一个低年级学生走了进来,她名叫法辛,个子很高。教职员倒是比较喜欢昵称她为“两便士”sup/sup。
“你迟到了,两便士,”有人开口招呼,“进来吃些圆面包。”但是法辛犹豫地站在原地。
“怎么了,两便士?”大家对她一脸受到惊吓的表情大惑不解。
“我刚才去古斯塔夫森小姐的房里摆花。”她慢吞吞地说。
“难道你要告诉我们,她的房里已经有花了!”某个人接口,于是大伙儿一阵哄笑。
“我听到老师们在谈论鲁丝的事。”
“哦,她怎么了?好些了吧?”
“她死了。”
英尼斯手上的杯子跌了个粉碎。鲍尔俯下身把碎片捡起来。
“哦,不可能,”大家表示,“你听错了,小两便士。”
“不,我没听错。她们在楼梯平台那里讲的。她是半小时前去世的。”
承接这句话的,是一片失落的沉寂。
“我是架靠墙的那一头!”奥唐奈在寂静中大喊一声。
“你当然是了,唐尼,”斯图尔特说完后便走向她,“我们都知道。”
露西放下杯子,觉得自己最好是上楼去。她们低声交流着遗憾,默许她的离去。欢庆的聚会崩裂成碎片。上楼后,露西才知道霍奇小姐已经赶去医院,好接待鲁丝的家人,就是她打电话回来通知这个消息的。鲁丝的家人业已抵达,似乎不动声色地接受了这个打击。

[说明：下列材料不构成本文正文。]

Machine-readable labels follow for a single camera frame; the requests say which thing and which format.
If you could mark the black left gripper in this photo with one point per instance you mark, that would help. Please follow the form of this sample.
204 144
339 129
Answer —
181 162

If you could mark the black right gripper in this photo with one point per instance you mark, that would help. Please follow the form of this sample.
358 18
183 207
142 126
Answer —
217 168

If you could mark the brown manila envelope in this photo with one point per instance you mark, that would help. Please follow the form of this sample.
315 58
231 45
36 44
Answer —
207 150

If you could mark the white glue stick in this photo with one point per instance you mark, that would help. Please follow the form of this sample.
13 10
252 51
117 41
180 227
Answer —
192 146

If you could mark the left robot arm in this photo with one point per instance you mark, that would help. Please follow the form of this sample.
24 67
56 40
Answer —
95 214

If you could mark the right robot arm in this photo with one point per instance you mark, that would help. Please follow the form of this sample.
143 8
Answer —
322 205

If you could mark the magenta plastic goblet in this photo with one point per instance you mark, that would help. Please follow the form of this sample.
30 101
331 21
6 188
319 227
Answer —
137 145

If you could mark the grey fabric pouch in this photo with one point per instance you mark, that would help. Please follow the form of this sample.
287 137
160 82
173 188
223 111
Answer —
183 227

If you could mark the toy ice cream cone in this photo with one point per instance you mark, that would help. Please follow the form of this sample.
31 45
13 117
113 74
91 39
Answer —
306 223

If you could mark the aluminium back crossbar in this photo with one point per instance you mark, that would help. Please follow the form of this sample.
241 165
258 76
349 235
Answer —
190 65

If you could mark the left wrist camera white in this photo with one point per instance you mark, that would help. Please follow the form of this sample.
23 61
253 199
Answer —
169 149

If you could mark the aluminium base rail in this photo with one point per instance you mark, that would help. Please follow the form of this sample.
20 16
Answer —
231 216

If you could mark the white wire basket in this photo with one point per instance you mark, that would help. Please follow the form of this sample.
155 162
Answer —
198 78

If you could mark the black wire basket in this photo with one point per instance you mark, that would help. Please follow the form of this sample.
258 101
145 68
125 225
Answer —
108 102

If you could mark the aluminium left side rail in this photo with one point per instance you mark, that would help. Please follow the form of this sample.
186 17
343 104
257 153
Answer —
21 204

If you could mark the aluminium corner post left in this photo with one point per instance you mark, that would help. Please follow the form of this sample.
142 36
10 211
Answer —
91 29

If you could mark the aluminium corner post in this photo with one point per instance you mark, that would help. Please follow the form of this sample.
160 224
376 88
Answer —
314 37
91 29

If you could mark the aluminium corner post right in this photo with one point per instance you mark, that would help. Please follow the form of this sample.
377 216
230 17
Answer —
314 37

“上帝原谅我,我从来没喜欢过她。”勒费弗尔夫人在硬沙发上挺直了身子,她对上帝的请求宽恕的心声,听来十分真诚。
“哦,她挺不错的,”雷格小姐说,“跟她相熟之后,你会觉得她人很好。竞赛中她可以扮演很好的中场球员。接下来的事真是可怕,不是吗?会有人来进行侦讯,会有警察、讯问、可怕的报道等等。”
是啊,警察和那些等等的事情。
今晚,她没办法做任何与玫瑰花饰有关的事。况且,她本来就想要好好考虑一番的。
她想独自离开,好好想一想。
注释
艾尔郡,英国苏格兰西南部的旧郡,现属斯特拉斯克莱特区。
法辛的英文为farthing,在英语里,指(英国过去的货币,现已不用)四分之一便士。